When leaders were chosen, Terry volunteered to be the squadron leader. “I did it because all the guys in my squad were from Chicago, New York, and LA. . . . they didn’t know what it meant when the birds quit singing, and the frogs quit croaking and the crickets quit cricking,” Terry said. “They had no idea what that was! I was a country bumpkin from Cache Valley, Utah. I knew what it meant.”
“We were out on patrol every day,” Terry said. “We patrolled in the day, and the Koreans patrolled at night.”
Terry guarded a 23-mile pipeline, running from the army and air force base. He served in the 226 Supply and Transportation Squadron. Before Terry was deployed, he said he thought he was the toughest guy on the block.
“I first thought I was bullet proof. When I first saw the dead bodies, my opinion changed a lot,” he said.
Three weeks into his deployment, he received his favorite companion on the job – Moe the monkey. Terry said he definitely made his year in Vietnam much easier.
“I trained him to be a scout,” Terry said. “To find booby traps and landmines, and stuff like that.”
Terry says the traps set had a wire across the ground that was connected to a grenade. The wire was wrapped around the grenade pin, so when a soldier walked across the wire it pulled the pin and the explosion killed soldiers. Terry said Moe was trained to smell the chemicals and see the wire; he saved lives.
“He is one of the reasons I am here, and all of my squad,” Terry says. “I never lost a man. It was awesome.”

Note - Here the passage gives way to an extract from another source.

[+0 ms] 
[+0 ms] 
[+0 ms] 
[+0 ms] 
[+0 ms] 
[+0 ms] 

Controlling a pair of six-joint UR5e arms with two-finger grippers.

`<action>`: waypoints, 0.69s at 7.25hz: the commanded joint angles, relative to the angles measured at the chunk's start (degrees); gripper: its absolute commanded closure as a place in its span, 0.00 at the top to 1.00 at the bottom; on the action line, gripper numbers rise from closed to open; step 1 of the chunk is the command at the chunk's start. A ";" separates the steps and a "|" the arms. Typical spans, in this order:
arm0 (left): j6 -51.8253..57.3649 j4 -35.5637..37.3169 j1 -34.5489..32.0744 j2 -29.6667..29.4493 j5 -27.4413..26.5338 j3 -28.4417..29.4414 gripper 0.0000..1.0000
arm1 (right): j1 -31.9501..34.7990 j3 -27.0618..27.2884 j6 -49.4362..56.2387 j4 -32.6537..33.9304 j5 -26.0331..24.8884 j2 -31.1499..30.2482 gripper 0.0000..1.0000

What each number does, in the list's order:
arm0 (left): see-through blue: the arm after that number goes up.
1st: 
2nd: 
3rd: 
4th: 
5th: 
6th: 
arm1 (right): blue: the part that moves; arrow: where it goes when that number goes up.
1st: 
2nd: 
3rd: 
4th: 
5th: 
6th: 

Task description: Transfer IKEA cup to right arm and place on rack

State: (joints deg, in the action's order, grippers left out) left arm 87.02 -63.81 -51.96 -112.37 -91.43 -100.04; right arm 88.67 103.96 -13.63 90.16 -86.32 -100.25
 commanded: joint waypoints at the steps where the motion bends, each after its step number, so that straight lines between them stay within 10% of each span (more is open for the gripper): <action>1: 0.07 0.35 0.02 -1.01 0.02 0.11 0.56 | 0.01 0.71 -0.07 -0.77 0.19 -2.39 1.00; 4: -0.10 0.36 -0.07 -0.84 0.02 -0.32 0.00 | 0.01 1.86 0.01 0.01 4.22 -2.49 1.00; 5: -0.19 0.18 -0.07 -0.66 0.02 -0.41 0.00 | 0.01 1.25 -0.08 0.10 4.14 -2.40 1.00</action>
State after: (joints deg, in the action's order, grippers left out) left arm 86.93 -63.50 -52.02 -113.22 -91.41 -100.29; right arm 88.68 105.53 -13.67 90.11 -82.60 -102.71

Terry was one of the luckiest soldiers on his base. One night, he was stationed at a military base where he and his squad were guarding drum fields. On a night in January 1968, enemy soldiers attacked not just the base Terry was stationed, but every military base, several Vietnamese villages, and the U.S. Embassy in South Vietnam.
It was called The Tet Offensive, and it was a turning point in the Vietnam War. Terry said “the NVA (North Vietnamese regular army) hit every major military base in South Vietnam at the same time. They killed the 632 Artillery Unit, who were 20-something miles north of us, and they killed every single person in there. It was about a company size . . . 200 guys”.

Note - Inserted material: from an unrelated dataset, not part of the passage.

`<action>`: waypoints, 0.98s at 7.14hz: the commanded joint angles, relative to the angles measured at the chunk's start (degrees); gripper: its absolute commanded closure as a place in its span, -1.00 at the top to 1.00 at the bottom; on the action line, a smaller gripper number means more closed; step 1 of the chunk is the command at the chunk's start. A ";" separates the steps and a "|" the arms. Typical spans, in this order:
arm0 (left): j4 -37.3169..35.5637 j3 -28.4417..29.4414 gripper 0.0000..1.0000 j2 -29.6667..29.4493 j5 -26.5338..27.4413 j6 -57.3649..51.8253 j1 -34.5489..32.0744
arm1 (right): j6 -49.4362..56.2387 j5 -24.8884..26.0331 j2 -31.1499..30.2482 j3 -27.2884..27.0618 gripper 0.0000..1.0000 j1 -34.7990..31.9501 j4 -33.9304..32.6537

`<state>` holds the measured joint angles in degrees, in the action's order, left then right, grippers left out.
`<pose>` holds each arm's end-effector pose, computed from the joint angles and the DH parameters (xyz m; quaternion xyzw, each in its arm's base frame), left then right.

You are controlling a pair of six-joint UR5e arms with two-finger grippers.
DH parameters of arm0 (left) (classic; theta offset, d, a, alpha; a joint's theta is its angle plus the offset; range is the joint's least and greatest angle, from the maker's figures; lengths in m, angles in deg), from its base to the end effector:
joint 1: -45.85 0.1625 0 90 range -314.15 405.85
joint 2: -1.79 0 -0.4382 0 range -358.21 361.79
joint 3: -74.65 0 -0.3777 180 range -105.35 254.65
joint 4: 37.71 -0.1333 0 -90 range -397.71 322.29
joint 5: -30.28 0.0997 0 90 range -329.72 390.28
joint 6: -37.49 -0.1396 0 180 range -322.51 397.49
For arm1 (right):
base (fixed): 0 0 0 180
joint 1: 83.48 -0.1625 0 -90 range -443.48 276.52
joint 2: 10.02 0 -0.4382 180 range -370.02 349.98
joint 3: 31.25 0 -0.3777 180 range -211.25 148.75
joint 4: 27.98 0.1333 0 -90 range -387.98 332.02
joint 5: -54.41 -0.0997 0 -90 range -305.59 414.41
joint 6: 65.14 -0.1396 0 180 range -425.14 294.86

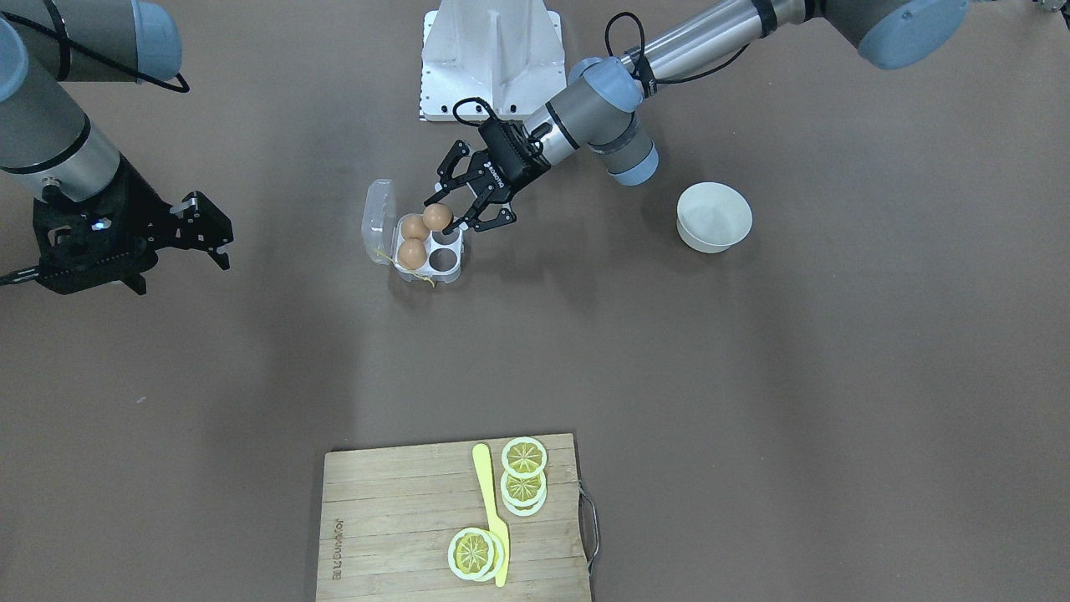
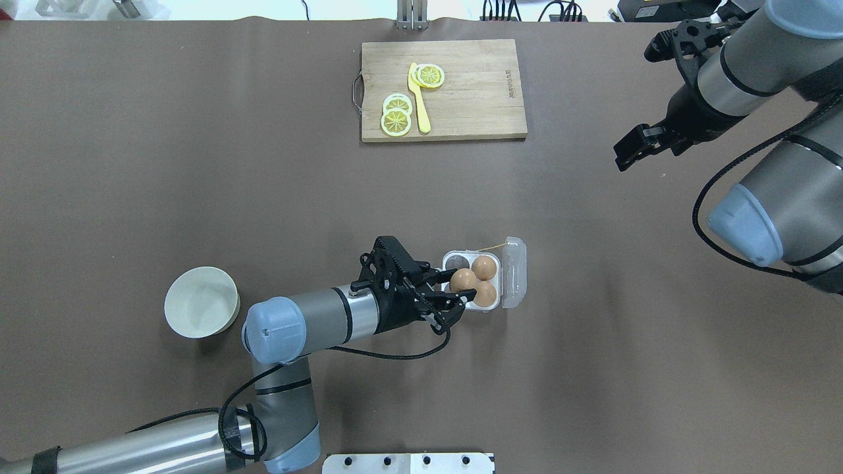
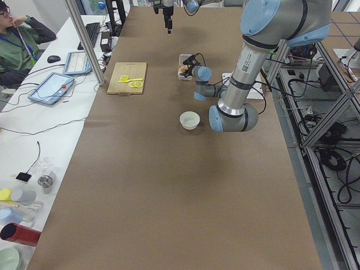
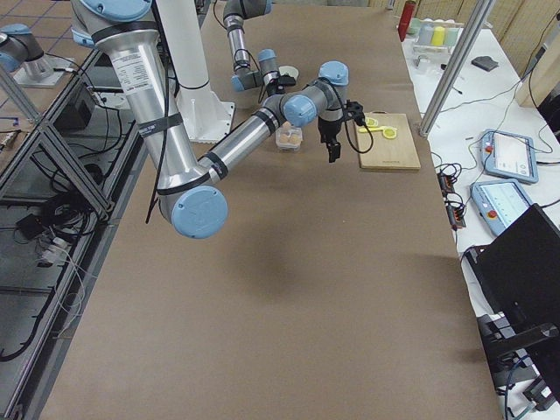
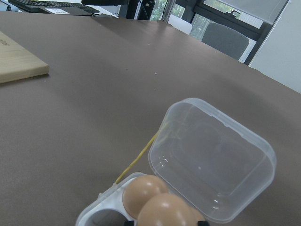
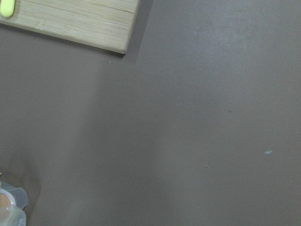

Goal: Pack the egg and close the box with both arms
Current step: 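Lower the egg into the empty slot of the egg box and open the left gripper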

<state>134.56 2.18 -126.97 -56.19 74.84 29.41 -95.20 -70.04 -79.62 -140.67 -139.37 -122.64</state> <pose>0.6683 -0.3451 0.2380 0.4608 0.6357 0.1693 0.5957 -0.2862 -0.5195 0.3680 0.0945 -0.3924 -0.1216 0.9068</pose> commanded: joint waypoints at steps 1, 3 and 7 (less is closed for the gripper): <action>-0.01 -0.04 -0.02 -0.09 0.07 0.00 0.00 | 0.00 0.00 -0.01 0.00 1.00 0.00 0.00; -0.01 -0.12 0.67 -0.09 0.07 0.00 0.00 | 0.00 0.09 -0.01 0.00 1.00 0.09 0.00; 0.08 -0.47 0.94 -0.09 0.07 0.09 0.00 | 0.00 0.00 -0.01 -0.09 1.00 0.00 0.00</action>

Although Moe was not with Terry during his guard duty, he was asleep at their tent and also made it out alive. Terry and his squad were the lone survivors on their base. After the mortar rounds, Terry remembered that his squad “went and hid like rat(s) in a bunker, me and five guys…The only 5 guys to make it out of the perimeter alive.”
“We sandbagged the gun ports closed so they couldn’t throw hand grenades in and we sandbagged the door closed and they threw a sack charge down and it blew the door down, but I hurried and sandbagged it back up,” Terry said. “Me and my five guys were the only ones that made it out alive.”
Although Terry now lives safely in the depths of Cache Valley, his story should never be forgotten. Terry is a Vietnam War veteran!